__YOUR ASSIGNMENT__. Wherever the string "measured" turns up in the data, copy the whole line.

__Data extracted from a collection__.
=====

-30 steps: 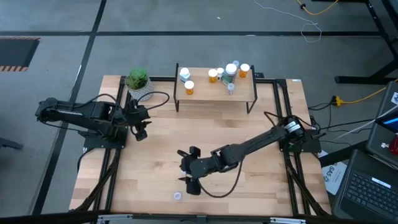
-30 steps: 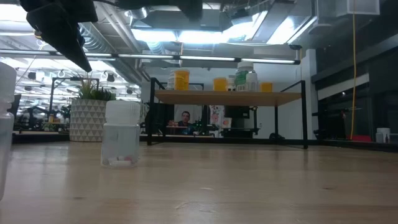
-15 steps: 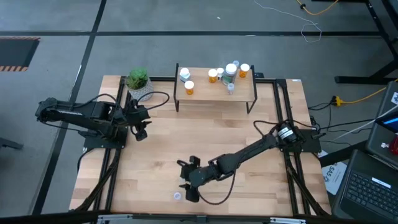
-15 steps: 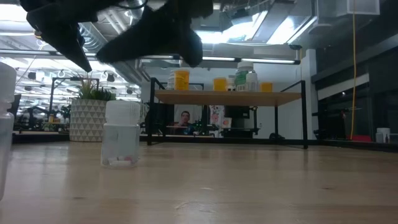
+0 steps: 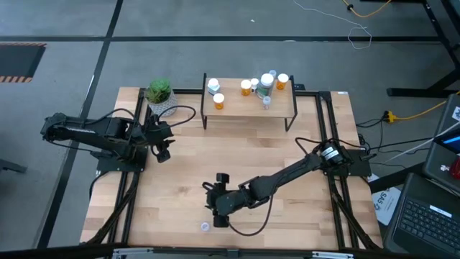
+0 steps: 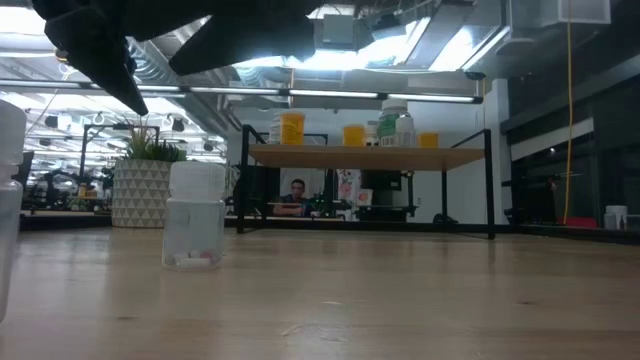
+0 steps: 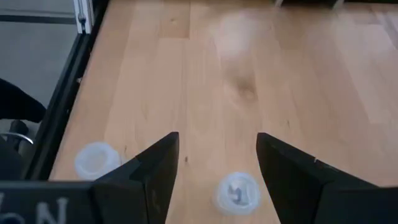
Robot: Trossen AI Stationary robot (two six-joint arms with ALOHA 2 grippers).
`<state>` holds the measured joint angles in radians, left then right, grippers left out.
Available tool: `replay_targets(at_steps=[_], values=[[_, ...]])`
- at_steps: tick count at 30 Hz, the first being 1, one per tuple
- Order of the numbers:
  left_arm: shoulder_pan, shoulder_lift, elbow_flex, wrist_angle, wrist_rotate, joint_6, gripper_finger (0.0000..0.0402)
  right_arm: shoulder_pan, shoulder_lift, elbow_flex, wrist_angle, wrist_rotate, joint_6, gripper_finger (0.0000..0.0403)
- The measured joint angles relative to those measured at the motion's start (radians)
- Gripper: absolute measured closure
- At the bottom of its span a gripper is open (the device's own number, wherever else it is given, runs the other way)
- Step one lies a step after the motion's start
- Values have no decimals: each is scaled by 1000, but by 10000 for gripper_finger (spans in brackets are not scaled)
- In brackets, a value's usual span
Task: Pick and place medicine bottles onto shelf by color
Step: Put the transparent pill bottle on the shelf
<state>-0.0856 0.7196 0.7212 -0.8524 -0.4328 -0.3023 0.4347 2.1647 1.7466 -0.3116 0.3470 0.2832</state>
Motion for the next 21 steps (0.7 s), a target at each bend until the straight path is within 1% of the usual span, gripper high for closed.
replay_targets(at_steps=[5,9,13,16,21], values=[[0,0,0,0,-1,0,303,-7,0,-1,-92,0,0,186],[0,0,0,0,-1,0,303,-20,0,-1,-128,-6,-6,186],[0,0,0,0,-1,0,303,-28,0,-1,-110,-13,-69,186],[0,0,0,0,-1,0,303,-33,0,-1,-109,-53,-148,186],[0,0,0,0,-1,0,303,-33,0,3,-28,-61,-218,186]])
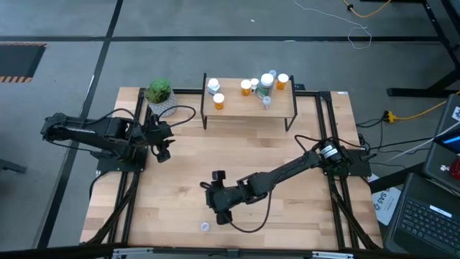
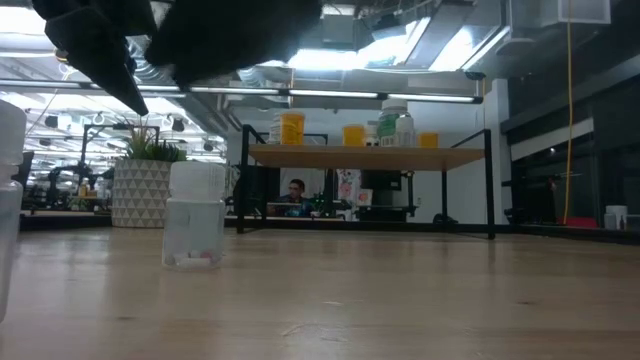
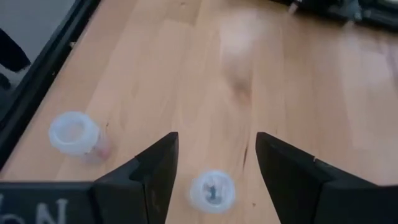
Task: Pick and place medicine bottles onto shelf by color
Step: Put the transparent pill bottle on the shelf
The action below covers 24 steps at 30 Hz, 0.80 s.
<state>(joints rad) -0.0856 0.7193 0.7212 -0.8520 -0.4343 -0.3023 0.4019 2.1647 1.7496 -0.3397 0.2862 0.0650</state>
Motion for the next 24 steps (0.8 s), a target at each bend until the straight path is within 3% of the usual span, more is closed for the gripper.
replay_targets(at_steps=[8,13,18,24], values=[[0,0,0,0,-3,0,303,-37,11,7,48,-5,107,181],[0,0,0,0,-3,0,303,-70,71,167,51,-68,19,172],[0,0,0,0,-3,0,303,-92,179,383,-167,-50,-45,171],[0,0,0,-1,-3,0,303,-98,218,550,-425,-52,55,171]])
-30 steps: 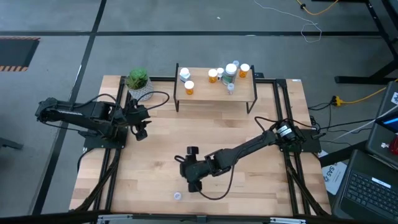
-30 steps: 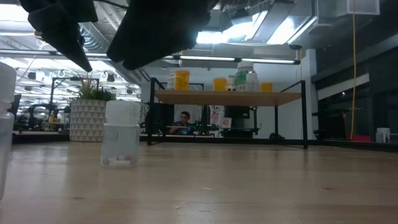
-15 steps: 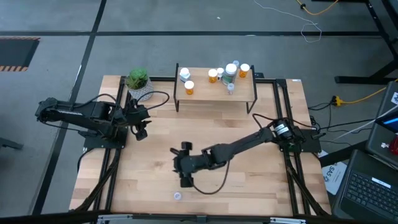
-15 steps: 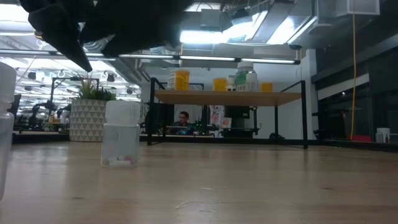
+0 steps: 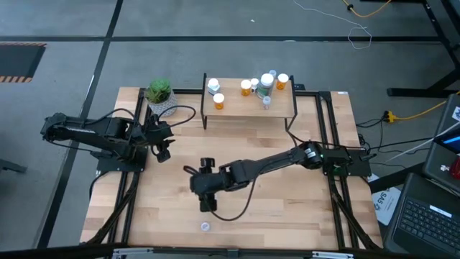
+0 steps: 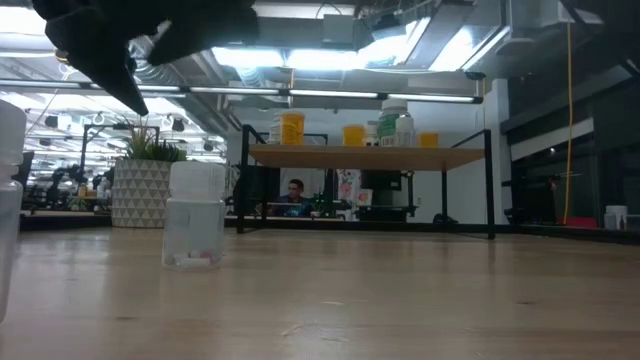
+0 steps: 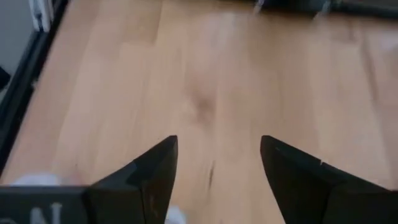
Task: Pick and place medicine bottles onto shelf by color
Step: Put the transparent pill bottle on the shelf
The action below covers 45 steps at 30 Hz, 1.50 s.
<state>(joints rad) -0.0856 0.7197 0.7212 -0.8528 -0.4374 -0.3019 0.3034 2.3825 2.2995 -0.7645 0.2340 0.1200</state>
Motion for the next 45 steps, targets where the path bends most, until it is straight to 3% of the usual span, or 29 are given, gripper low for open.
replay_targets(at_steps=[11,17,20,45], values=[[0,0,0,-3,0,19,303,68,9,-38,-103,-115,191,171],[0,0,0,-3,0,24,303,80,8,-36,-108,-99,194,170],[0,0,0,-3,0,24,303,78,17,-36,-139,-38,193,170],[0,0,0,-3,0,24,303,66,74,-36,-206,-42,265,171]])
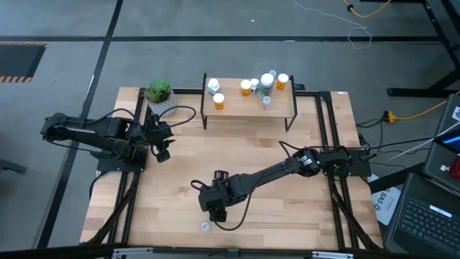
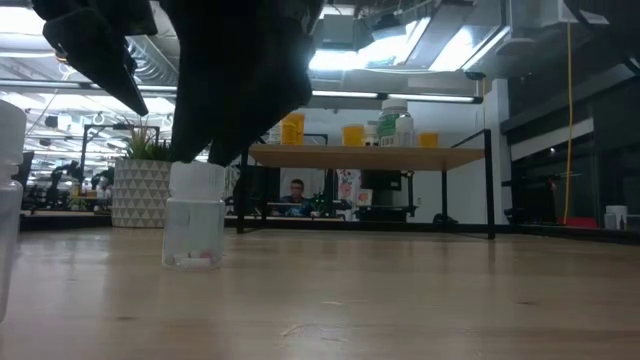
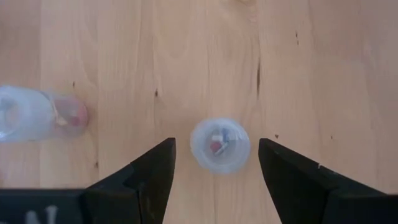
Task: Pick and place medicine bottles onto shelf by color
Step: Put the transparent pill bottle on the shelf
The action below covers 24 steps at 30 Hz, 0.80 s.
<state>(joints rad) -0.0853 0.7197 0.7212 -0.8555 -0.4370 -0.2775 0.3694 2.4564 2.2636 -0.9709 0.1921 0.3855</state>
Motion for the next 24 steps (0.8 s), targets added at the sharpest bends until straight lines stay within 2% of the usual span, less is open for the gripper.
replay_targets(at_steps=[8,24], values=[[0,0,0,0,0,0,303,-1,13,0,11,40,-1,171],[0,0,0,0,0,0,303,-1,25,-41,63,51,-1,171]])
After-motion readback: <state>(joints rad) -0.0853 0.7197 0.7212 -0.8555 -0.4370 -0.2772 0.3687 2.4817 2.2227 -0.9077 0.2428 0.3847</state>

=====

__ANSWER AREA__.
`<state>` holds the measured joint angles in radians, left then right, grippers left out.
- The measured joint angles relative to those measured at the motion's start (radians)
- Gripper: absolute measured closure

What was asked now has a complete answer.